The Madara company began in a small lab, developing formulas for a series of eco-friendly facial cleansers, toners, and moisturizers for women. Now it has a 1,000-square-metre production facility, employing 30 people, shipping almost 70 % of their production to more than 20 countries.
It plans to build a brand new factory in the near future and introduce a line of 15 new products next year.
With the crisis forcing consumers in Latvia to curb spending, Madara products continue to be sold in the Czech Republic, Japan and Bulgaria.
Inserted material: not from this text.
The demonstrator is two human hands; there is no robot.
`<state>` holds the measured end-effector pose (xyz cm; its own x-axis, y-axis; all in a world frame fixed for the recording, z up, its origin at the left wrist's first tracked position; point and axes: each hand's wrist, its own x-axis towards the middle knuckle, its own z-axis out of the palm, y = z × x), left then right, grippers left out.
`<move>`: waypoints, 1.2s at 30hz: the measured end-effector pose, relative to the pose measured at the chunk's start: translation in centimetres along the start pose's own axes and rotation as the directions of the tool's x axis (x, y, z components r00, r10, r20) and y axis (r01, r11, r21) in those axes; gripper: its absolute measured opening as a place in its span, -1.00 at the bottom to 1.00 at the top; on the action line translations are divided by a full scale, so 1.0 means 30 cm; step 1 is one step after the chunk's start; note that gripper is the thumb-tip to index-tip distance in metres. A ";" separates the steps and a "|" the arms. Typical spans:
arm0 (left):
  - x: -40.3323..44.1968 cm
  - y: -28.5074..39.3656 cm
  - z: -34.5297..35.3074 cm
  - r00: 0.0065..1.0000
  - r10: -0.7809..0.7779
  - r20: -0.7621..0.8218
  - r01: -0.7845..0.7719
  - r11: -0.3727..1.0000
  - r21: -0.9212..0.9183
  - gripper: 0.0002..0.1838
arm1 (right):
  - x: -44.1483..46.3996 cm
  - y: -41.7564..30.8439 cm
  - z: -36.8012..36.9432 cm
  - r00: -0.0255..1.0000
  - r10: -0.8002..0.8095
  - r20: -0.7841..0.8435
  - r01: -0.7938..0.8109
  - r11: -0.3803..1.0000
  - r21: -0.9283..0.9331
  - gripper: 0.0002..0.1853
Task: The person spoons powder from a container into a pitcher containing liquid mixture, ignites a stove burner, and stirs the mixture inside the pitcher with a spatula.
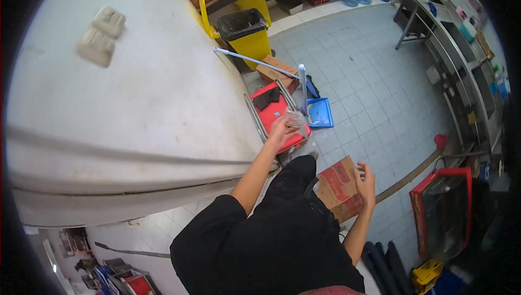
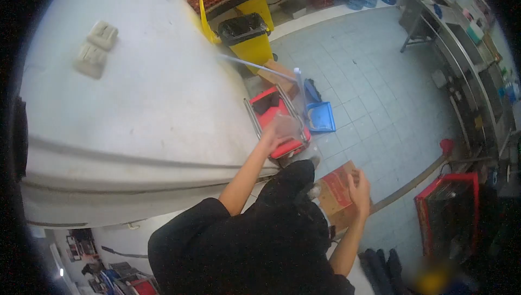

The company now hopes to conquer the US and Hong Kong markets.
For five-year-old Riga-based glass design company an&angel the crisis has offered an opportunity to expand to markets outside the Baltic States as its focus shifted to exports.
The company's export turnover is expected to increase ten-fold this year over last year's level, an&angel project manager Agnese Gara-Nimane told AFP.
The company that produces glass and crystal wares started without any credit, expanding very cautiously, she said.
Thanks to the crisis, Munio Candela, a producer of scented candles, launched in 2007, found a reasonably-priced property as the real estate market practically collapsed, a co-owner Ieva Dekstere told AFP.
"At that time the crisis was picking up and we decided to start slowly without bank loans or other outside support, which made us feel comfortable and confident of what we were doing. If there were no crisis we probably would be further ahead but we are certainly not behind," she said.
Munio Candela also exports to Japan and the European market.